About this artwork
Paintings depict the Tjukurpa, the law and stories of ancestors. Anangu (Central and Wesern Desert Aboriginal People) have responsibilities for the protection and teaching of different Tjukurpa and there are strict protocols for the imparting of knowledge. The dotting technique has evolved with the need to adapt sacred expressions of Tjukurpa for public viewing and as a depiction of te desert landscape.
This painting relates to Sandy’s traditional ancestral country around Kaltukatjara (Docker River)in the southwest of the Northern Territory. It is heavily coded reference to sacred and restricted mens law: Watiku Tjukurpa at Kikinkura, belonging to the Wintalyka or Mulga seed.
Part of this creation law extends east through Uluru when the Wintalyka men became involved in a feud with Mala, or Rufous Hare Wallaby people who travelled from the north to perform ceremonies at Uluru. When an invitation was extended to them to attend similar ceremony in the west, the Mala men caused great offence by their refusal.

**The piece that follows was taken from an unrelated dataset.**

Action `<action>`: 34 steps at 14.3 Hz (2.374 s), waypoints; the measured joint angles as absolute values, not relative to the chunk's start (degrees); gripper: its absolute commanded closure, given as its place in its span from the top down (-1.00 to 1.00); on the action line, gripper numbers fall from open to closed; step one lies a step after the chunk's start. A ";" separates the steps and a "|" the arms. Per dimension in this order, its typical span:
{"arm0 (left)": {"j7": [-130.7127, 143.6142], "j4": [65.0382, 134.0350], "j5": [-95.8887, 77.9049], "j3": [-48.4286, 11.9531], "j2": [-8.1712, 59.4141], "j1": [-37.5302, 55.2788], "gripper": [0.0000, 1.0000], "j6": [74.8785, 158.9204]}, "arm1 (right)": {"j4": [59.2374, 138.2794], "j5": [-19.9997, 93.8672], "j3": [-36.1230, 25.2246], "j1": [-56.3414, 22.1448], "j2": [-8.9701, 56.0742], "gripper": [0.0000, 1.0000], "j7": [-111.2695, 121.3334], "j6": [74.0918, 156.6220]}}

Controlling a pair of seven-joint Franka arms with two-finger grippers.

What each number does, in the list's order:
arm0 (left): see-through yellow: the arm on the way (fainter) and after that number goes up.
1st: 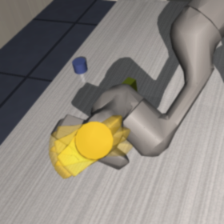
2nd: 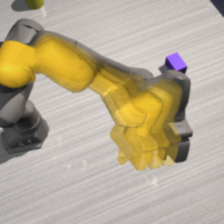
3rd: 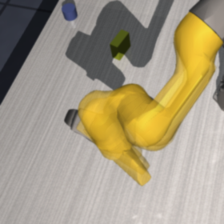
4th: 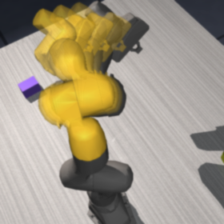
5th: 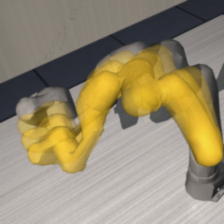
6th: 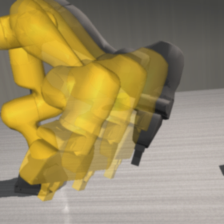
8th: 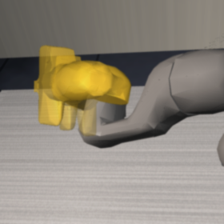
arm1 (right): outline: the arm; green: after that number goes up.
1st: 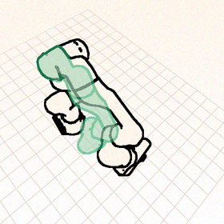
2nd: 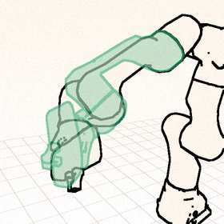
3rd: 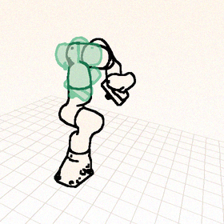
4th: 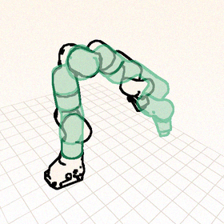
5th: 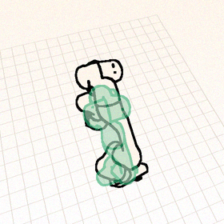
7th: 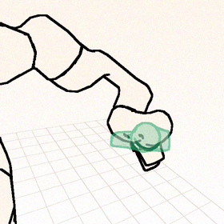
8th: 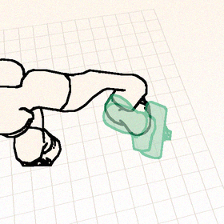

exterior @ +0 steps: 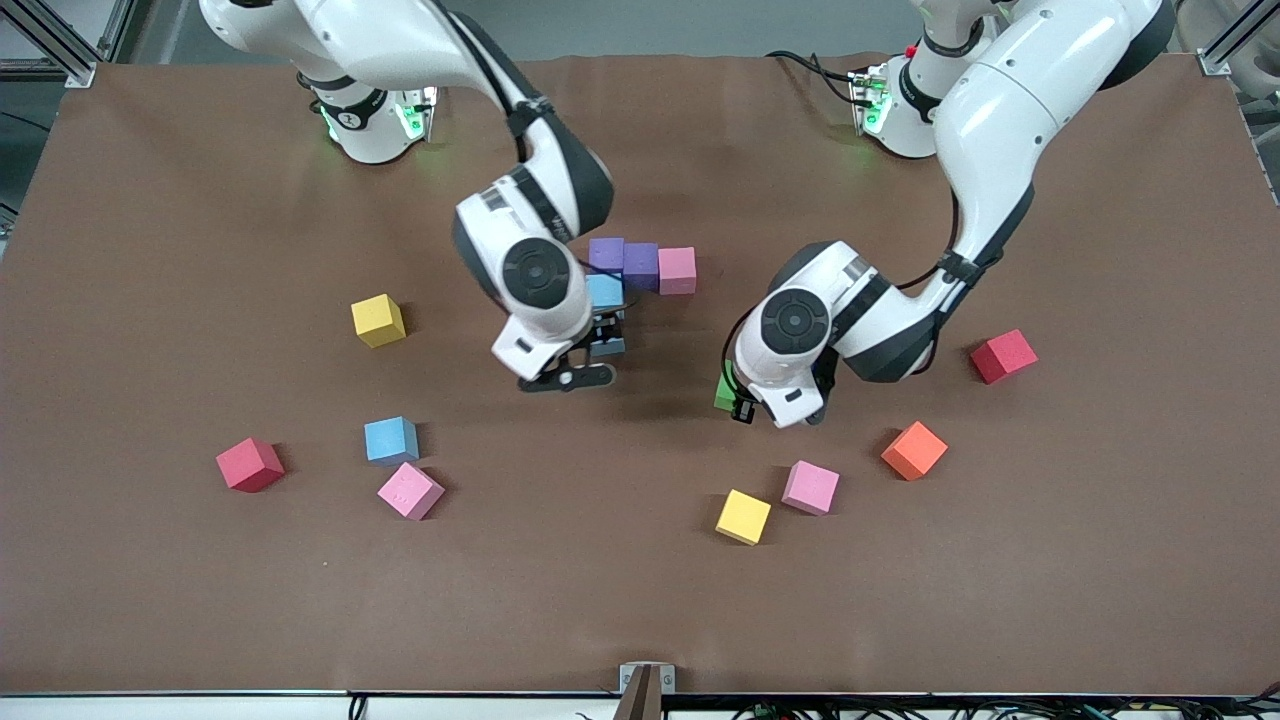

The powerful senior Wintalyka men created an evil spirit, Kurpany, a giant magic monster dingo to attack and chase the mala away to Ulkiya in the south. It was able to transform itself at will into any shape or form it chose to exact revenge on their behalf.
Sandy says his painting also refers to a little spoken about aspect of Uluru known at the Tjitji Kutjara or Two Children about two boys playing in the mud.